I mean the the R-squared calculated such as in $R^2=1-\frac{RSS}{TSS}$ when you use the $RSS$ from the original structural model and not recalculation that you should do in order to do an F test. With said $R^2$, you will not have a proper interpretation for the $R^2$ statistic, as I understand. So why report it? I am familiar with Stata reporting it in commands such as ivreg2 and I think other software packages do it too.

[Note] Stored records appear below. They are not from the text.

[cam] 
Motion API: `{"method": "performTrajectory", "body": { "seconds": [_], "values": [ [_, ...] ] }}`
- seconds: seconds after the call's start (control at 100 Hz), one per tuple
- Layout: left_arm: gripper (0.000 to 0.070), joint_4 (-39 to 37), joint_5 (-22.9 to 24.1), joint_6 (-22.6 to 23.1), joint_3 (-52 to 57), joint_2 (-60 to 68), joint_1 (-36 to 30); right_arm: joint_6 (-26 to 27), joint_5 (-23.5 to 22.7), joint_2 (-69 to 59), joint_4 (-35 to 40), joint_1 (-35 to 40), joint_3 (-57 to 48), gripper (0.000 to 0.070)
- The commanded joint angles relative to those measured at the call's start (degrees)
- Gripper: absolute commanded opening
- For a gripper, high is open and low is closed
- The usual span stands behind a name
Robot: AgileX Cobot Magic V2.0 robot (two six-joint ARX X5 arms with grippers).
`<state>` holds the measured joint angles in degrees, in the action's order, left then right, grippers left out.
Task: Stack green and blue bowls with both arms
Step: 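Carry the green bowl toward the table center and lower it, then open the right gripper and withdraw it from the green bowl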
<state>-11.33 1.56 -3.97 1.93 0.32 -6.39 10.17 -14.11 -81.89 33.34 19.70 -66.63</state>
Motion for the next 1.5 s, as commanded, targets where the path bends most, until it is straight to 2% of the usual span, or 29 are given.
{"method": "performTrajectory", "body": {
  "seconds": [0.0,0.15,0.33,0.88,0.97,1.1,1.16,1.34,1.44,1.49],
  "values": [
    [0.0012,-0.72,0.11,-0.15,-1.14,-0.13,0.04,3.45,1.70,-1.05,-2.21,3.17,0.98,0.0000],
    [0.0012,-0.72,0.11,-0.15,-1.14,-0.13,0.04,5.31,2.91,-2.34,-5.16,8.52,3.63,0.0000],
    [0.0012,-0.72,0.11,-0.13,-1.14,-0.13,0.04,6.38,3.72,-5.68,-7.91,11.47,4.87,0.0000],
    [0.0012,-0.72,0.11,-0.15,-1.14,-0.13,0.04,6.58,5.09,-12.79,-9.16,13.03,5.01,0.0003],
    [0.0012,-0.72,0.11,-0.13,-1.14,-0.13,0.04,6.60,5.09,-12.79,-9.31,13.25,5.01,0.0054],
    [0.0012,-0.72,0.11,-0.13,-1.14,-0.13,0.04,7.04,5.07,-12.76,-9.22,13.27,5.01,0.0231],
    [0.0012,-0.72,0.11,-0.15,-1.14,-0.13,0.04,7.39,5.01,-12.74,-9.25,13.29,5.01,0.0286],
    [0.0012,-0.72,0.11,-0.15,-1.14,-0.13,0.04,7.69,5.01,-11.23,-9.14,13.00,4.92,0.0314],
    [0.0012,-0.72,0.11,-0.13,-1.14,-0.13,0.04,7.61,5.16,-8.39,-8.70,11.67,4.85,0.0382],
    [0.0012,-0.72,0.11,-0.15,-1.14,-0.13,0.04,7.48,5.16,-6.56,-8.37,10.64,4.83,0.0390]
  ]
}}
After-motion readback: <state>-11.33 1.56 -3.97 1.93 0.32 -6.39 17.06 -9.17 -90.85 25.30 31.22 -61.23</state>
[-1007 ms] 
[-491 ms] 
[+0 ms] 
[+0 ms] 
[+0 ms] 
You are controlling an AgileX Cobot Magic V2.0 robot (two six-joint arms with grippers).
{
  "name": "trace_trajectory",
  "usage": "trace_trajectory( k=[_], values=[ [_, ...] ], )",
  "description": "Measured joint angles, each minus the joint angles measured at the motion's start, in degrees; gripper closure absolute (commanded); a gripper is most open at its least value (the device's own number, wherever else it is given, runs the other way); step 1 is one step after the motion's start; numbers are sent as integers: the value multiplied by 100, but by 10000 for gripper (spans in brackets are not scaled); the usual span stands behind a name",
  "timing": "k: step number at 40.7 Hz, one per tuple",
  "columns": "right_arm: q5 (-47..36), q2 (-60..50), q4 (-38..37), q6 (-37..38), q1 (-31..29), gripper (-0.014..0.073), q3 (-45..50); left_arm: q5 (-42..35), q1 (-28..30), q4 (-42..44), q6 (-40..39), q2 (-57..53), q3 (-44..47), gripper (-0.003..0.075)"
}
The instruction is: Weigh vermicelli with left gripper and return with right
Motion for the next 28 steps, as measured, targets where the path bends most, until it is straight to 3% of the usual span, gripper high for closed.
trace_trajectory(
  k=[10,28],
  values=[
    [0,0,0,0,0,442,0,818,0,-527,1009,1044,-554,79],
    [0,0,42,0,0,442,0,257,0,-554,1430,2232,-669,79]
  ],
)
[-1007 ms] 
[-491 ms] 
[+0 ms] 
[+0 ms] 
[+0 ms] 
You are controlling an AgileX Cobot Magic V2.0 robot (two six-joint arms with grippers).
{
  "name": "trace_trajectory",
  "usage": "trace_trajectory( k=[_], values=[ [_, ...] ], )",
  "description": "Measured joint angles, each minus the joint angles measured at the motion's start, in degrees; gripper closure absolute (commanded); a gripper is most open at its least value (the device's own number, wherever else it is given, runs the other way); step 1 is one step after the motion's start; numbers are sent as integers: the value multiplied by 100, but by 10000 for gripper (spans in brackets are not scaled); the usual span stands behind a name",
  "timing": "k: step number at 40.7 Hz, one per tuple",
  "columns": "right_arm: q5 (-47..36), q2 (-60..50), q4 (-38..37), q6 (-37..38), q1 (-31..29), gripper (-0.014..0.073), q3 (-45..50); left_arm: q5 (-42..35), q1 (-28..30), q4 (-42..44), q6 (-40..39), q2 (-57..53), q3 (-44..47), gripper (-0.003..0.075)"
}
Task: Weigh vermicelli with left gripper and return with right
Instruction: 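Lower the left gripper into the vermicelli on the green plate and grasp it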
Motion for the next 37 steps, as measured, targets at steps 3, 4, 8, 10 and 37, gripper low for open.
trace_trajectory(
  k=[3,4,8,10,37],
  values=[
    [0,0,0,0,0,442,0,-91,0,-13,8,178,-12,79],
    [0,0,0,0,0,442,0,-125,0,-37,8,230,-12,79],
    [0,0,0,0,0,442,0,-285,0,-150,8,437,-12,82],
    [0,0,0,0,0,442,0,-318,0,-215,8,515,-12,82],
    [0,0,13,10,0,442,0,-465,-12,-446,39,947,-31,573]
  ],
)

On another note, why is it more popular to run the calculations of $R^2$ with $R^2=1-\frac{RSS}{TSS}$ instead of $R^2=\frac{MSS}{TSS}$?

Best Answer

It's true that $R^2$ in instrumental variables regressions is not useful. Since one of the explanatory variables $x$ is correlated with the error $\epsilon$ we can't decompose the variance of the outcome $y$ into $\beta^2 Var(x) + Var(\epsilon)$, so the obtained $R^2$ neither has a natural interpretation nor can it be used for computation of F-tests for joint rejection. Also $R^2$ in instrumental variables regression can be negative and for this point it makes not difference for whether you use $$R^2 = \frac{MSS}{TSS} \quad \text{or} \quad R^2 = 1- \frac{RSS}{TSS}$$ because when $RSS>TSS$, then we also have that $MSS = TSS - RSS < 0$. In general the two expressions are the same so there should be no reason for why one would be more popular than the other. The issue is discussed in more length on the Stata website resources and support FAQs (link).

[edit] to address the additional question in the comment
When you instrument the endogenous variable $x$ with your instrument $z$ as $$x = \alpha + \pi z + \eta$$ you use the predicted values $\widehat{x}$ in the second stage $$y = a + \beta \widehat{x} + \epsilon$$ and if you do this procedure by hand in Stata like

reg x z
predict x_hat, xb
reg y x_hat

the standard errors will be calculated as $y - \widehat{x}\beta$ but these standard errors will be wrong. They are wrong because $\widehat{x}$ is an estimated quantity and not a random variable. The property of these standard errors though is that $RSS < TSS$ and there would be no negative $R^2$ and $\widehat{x}\beta$ is going to be a better predictor of $y$ than $\overline{y}$.

To calculate the corrected standard errors you use the actual values of the endogenous variable $x$ and not its fitted values when computing $e = y − x\beta$. The issue with this is that in this case you are computing the $RSS$ from a different set of regressors than those that are used to actually fit the model from which we take the $TSS$. For this reason it can happen that $x\beta$ is a worse predictor for $y$ than $\overline{y}$.